__Work required__. Among the records below, find each line that includes the string "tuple" and copy it.

__Information supplied__.

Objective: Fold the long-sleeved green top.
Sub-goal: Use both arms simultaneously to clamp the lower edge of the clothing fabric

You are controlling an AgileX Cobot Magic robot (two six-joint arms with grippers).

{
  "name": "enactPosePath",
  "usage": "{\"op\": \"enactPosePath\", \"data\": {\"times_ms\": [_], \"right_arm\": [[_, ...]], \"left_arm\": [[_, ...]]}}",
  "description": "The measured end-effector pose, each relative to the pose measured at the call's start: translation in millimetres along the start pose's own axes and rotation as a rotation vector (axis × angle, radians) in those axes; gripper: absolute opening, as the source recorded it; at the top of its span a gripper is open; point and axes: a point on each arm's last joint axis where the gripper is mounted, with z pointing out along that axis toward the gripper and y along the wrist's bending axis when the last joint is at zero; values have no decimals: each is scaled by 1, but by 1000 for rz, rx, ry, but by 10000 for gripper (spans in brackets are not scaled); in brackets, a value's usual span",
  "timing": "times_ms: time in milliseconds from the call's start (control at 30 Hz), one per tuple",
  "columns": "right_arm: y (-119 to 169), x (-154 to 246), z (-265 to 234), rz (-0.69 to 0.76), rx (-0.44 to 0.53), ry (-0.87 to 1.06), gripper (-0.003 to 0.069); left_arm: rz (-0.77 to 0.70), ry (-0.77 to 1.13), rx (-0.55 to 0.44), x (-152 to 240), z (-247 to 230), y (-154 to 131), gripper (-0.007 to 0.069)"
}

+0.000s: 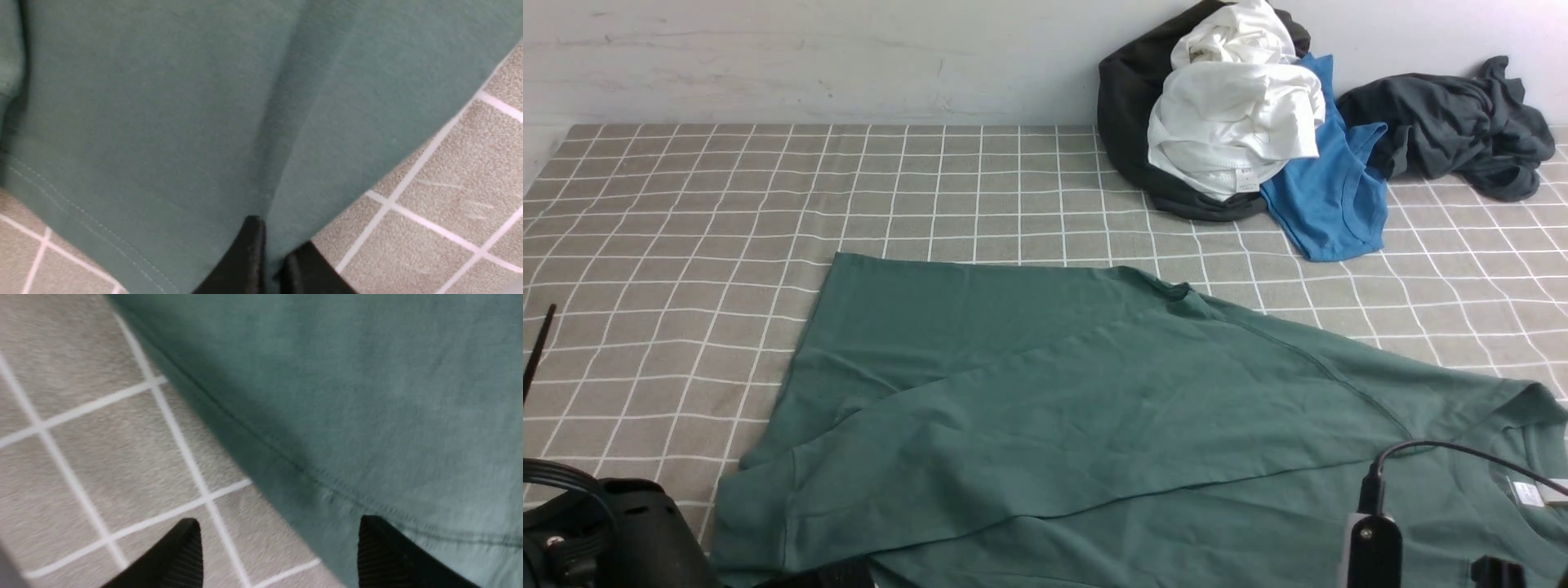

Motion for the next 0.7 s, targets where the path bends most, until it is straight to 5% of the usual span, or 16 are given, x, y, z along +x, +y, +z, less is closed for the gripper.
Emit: {"op": "enactPosePath", "data": {"times_ms": [333,500,700], "right_arm": [[-22,-10,27,49,-18,73,456],[-24,-12,28,34,-3,67,359],[-27,-10,18,24,41,30,116]], "left_arm": [[-2,-5,2,0,0,0,5],[-4,-10,2,0,-1,0,5],[-5,-9,2,0,-1,0,5]]}}
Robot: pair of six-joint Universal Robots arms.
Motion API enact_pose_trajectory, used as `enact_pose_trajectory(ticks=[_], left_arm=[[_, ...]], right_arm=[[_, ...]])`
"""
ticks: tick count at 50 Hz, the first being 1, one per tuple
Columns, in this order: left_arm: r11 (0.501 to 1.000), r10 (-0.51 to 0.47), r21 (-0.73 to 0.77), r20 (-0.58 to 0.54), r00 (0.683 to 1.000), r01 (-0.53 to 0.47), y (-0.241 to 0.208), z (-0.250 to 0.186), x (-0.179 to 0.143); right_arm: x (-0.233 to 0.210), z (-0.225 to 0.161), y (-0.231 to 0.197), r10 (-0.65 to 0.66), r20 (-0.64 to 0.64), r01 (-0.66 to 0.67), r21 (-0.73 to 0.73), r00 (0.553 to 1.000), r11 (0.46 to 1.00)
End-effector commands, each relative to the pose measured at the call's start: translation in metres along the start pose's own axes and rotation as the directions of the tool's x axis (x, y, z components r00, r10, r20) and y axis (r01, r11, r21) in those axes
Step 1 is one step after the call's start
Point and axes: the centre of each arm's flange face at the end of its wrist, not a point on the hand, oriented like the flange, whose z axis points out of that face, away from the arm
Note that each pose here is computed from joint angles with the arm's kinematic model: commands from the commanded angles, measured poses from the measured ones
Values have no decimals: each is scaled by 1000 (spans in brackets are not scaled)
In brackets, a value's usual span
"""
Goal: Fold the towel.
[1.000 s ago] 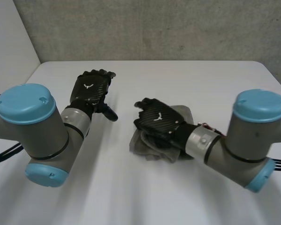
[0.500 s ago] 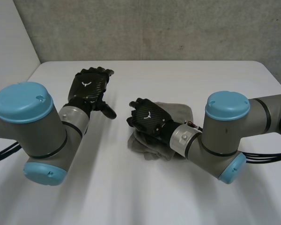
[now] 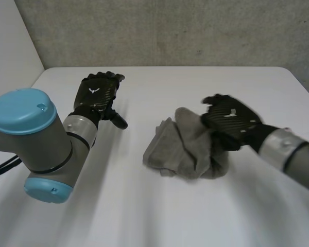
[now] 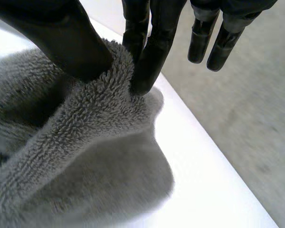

__Your response__.
  "timing": "times_ms: time in milliseconds from the call's start (control at 30 Hz), one per tuple",
ticks: tick count at 50 Hz, the first being 1, one per tuple

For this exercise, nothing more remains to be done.